◆ Exercise prompt: What lines in the records below contain the string "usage"? Copy every one.
^^^^^^^^^^^^^^^^
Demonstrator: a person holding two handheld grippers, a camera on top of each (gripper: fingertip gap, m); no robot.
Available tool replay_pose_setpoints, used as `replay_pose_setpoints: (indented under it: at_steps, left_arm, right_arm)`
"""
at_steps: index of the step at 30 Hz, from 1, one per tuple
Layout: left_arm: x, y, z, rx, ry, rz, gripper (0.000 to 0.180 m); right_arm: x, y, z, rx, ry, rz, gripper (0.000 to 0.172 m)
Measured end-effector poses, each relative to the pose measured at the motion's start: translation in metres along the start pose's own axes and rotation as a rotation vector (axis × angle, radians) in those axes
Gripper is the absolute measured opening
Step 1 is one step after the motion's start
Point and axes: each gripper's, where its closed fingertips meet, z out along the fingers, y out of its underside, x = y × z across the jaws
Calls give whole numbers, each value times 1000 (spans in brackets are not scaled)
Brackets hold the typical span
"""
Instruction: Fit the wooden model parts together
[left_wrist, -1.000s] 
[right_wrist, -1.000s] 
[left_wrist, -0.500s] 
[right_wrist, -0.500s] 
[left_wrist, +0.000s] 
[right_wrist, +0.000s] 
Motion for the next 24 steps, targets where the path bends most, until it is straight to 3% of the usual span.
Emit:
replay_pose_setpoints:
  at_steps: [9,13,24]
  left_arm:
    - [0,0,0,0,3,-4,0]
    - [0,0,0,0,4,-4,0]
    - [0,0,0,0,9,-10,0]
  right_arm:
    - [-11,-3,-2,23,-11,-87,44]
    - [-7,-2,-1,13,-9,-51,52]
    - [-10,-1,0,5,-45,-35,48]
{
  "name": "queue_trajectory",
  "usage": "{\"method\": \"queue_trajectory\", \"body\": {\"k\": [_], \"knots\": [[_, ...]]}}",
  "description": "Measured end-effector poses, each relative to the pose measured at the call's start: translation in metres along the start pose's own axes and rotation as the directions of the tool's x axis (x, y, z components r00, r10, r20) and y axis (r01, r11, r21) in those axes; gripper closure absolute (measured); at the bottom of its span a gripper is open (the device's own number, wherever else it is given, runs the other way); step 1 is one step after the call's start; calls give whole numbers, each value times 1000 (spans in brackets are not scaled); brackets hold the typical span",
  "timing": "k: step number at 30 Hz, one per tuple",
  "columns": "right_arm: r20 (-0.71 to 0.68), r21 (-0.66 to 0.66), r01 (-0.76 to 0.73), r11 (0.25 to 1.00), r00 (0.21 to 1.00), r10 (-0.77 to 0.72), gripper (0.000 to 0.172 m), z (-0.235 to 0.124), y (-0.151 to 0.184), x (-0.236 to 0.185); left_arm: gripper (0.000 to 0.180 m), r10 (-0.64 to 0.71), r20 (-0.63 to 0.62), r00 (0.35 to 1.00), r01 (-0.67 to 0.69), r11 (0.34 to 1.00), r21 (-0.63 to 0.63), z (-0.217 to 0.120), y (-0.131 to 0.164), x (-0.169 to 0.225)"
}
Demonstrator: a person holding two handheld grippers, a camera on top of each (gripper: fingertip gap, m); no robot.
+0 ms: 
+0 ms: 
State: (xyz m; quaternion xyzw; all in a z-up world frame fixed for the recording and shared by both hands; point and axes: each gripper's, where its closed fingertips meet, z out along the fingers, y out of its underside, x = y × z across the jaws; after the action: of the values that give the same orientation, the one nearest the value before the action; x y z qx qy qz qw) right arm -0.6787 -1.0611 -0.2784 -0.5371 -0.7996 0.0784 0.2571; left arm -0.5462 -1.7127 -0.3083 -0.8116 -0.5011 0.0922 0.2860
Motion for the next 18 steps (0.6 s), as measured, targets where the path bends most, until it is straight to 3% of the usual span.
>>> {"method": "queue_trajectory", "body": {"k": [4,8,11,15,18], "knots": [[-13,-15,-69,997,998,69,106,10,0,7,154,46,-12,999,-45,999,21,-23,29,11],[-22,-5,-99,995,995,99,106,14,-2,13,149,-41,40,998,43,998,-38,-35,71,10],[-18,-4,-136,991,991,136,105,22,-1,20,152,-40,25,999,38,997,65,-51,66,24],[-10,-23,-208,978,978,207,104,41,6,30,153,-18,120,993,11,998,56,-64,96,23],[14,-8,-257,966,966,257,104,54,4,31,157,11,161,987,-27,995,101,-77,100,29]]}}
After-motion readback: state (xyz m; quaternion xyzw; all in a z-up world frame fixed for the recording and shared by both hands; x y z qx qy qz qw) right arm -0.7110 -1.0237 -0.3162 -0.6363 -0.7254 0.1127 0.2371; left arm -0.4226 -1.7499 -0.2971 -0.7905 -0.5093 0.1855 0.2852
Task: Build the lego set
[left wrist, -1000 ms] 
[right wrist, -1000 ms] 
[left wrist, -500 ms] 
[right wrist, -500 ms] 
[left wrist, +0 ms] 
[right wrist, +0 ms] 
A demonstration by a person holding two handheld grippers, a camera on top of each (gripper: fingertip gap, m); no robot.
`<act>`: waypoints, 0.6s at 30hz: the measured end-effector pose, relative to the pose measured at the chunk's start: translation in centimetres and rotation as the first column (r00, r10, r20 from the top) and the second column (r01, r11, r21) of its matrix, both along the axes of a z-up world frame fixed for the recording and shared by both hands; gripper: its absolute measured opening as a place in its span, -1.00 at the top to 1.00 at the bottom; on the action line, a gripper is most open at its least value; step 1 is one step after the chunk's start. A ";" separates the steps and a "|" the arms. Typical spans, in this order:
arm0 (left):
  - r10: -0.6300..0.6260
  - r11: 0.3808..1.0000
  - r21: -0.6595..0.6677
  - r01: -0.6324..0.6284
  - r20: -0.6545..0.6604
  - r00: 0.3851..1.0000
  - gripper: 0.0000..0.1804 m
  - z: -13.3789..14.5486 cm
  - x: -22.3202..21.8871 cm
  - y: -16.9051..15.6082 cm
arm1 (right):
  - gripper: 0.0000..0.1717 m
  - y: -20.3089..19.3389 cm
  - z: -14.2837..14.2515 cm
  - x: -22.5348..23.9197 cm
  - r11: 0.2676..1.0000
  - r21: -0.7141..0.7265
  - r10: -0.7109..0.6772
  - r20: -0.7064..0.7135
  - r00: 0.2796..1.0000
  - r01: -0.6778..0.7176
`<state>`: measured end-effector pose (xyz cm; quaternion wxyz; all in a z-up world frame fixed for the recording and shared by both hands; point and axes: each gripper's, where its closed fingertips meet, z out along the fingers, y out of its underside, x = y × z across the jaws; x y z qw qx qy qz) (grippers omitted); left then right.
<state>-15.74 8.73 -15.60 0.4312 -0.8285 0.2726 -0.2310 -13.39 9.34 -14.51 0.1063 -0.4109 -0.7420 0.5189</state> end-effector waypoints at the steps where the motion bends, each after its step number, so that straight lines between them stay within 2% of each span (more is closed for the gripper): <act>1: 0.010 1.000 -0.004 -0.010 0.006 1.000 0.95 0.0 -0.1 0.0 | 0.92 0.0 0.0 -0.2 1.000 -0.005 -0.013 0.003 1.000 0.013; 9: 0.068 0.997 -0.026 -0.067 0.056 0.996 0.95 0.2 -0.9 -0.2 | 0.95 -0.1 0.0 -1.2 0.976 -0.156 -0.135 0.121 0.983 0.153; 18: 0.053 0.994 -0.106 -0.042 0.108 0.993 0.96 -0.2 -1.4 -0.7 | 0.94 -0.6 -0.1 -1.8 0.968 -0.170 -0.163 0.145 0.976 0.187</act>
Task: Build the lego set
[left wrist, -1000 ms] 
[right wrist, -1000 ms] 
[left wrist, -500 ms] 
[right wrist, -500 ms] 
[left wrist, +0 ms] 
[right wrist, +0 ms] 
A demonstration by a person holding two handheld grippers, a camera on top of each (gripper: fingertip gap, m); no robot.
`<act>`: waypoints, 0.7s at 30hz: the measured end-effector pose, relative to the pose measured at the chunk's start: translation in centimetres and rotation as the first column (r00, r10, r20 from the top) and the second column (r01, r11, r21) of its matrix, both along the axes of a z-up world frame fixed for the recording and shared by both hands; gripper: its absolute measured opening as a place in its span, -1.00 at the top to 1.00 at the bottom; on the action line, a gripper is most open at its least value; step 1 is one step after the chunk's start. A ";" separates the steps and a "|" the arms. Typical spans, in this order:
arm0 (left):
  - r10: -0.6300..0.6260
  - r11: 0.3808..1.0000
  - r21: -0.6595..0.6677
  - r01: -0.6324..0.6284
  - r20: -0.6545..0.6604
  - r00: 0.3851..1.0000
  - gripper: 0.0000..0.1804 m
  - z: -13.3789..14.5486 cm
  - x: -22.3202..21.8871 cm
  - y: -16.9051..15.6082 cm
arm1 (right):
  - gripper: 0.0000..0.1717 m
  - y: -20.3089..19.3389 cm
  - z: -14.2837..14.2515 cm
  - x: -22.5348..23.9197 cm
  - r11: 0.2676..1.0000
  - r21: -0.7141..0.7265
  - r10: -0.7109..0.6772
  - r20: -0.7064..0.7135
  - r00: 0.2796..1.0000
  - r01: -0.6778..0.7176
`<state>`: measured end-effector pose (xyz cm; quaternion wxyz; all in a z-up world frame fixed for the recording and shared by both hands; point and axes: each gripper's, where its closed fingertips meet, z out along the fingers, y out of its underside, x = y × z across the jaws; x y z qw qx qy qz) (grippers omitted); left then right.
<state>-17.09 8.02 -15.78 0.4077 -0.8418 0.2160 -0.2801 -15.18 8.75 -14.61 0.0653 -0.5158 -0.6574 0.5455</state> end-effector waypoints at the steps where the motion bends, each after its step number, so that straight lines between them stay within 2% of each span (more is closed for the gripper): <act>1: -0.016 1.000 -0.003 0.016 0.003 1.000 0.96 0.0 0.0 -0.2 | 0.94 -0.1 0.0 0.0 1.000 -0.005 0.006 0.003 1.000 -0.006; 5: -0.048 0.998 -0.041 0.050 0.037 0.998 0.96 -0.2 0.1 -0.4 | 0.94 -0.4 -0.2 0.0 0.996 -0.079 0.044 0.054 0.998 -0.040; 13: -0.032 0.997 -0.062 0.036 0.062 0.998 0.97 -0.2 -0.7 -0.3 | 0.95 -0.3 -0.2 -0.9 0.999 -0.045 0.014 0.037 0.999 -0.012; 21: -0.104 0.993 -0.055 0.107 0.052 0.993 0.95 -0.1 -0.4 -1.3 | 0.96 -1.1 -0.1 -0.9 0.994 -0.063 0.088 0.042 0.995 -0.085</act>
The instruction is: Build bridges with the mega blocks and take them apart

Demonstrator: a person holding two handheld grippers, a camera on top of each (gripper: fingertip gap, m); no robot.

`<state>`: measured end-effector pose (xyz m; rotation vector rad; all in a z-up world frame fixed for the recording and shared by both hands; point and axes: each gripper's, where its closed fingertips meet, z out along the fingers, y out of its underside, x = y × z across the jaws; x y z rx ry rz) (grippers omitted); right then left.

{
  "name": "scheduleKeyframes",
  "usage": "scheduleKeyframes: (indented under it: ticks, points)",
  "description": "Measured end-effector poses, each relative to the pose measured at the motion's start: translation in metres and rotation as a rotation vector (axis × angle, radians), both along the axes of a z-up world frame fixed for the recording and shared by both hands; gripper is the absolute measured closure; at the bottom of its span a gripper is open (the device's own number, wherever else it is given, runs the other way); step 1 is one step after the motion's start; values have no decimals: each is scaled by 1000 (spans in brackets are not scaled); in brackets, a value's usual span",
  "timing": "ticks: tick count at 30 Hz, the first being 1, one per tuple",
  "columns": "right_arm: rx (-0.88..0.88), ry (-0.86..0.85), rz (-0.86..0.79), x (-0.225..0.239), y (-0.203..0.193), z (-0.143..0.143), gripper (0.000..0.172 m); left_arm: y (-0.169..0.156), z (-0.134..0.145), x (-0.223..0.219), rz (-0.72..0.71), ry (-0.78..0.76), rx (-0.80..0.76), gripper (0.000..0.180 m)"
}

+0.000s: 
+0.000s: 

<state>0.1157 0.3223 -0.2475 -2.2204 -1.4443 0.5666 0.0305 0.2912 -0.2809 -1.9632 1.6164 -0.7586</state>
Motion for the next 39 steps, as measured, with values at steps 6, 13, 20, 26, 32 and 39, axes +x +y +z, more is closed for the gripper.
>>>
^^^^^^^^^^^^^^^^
◆ Exercise output:
  "usage": "{\"method\": \"queue_trajectory\", \"body\": {\"k\": [_], \"knots\": [[_, ...]]}}",
  "usage": "scheduleKeyframes: (indented under it: ticks, points)",

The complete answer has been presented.